Alexander NeuDIE LINKE - Bundeswehreinsatz in Kosovo (KFOR)
Sehr geehrte Damen und Herren! Sehr geehrter Herr Präsident! Im Gegensatz zu meinen Vorrednern – allesamt – habe ich kurz nach dem Krieg zwei Jahre im Kosovo gearbeitet, habe also Einblicke bekommen, die viele von Ihnen nicht haben. Insofern, glaube ich, kann ich von einer hohen Authentizität meiner Beobachtungen sprechen.
Ja, vor 20 Jahren begann das NATO-Bombardement gegen Jugoslawien, danach die Besetzung durch die NATO-Truppen im KFOR-Format. Es gab eine Resolution des Sicherheitsrates, die Resolution 1244. Es ist ein Kunststück, dass der Angreifer, der Akteur, der angreift, sich dann als Friedenshüter mit einer Sicherheitsratsresolution ins Nest setzen und ein Gebiet besetzen kann.
(Beifall bei Abgeordneten der LINKEN)
Zuvor gab es die sogenannten Rambouillet-Verhandlungen, die ja bekannterweise gescheitert sind. Diese Verhandlungen waren aber keine Verhandlungen, sondern sie waren der Versuch eines Diktats führender NATO-Staaten. Jugoslawien sollte im Ergebnis auf einen Teil seines Staatsgebietes, das Kosovo, verzichten, der Rest Jugoslawiens sollte sich für NATO-Truppenbewegungen öffnen. Dieses Diktat hat Jugoslawien bekannterweise abgelehnt.

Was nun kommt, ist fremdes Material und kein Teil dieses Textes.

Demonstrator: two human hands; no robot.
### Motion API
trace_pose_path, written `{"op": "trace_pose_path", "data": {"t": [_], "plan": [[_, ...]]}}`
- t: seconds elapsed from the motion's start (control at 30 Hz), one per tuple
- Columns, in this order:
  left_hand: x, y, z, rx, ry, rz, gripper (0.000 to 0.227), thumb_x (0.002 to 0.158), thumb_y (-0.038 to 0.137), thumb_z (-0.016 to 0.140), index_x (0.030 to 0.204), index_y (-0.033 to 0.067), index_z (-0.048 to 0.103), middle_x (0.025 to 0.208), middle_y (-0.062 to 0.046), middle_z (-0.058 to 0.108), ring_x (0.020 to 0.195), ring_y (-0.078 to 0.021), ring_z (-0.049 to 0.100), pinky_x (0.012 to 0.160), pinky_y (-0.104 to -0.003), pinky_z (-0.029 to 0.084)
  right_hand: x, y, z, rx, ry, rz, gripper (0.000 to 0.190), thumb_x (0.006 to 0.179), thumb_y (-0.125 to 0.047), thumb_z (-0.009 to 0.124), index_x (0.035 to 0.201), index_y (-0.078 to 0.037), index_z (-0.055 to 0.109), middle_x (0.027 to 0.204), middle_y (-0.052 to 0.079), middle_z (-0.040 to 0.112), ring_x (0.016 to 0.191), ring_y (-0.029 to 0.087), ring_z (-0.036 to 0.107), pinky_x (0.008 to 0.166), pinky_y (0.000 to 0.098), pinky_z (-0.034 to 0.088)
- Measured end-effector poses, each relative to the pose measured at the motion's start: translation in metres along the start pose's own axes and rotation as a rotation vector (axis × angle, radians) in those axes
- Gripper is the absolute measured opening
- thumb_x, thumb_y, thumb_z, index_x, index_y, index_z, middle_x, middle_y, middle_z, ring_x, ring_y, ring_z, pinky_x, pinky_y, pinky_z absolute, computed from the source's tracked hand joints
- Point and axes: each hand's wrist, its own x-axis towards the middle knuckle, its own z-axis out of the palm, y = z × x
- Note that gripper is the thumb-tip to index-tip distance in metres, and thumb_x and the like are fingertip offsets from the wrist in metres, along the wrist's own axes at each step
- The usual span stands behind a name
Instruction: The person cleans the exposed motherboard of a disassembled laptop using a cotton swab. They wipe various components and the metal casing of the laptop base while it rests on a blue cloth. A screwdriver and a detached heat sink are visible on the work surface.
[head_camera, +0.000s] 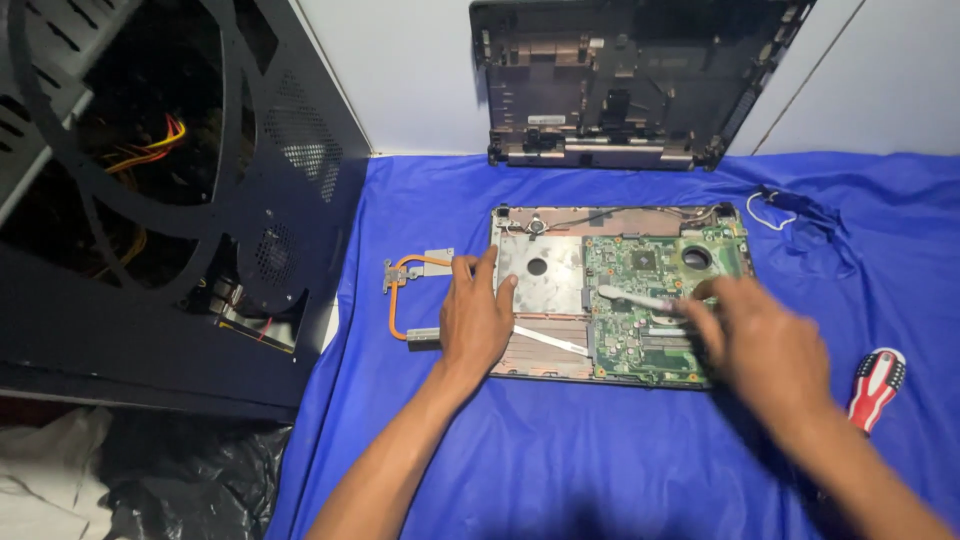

Das Resultat war ein 77 Tage lang währender Krieg gegen Jugoslawien. Begründet wurde dieser Angriffskrieg mit einer Militärintervention aufgrund eines Genozids an den Albanern. Einen solchen hatte es aber nicht gegeben. Daher wurde dann von einem drohenden Genozid gesprochen; Stichwort: Hufeisenplan von Scharping. Das wahre Motiv dieser NATO-Aggression war also nicht der Schutz der Menschenrechte, zumindest nicht der Menschenrechte der Serben, wenn wir schon von Menschenrechten sprechen, sondern es ging darum, Jugoslawien in die Knie zu zwingen, wie es bereits Außenminister Kinkel im Jahre 1992 geäußert hatte. Es ging darum, Jugoslawien in die Knie zu zwingen und Serbien den NATO-Interessen unterzuordnen.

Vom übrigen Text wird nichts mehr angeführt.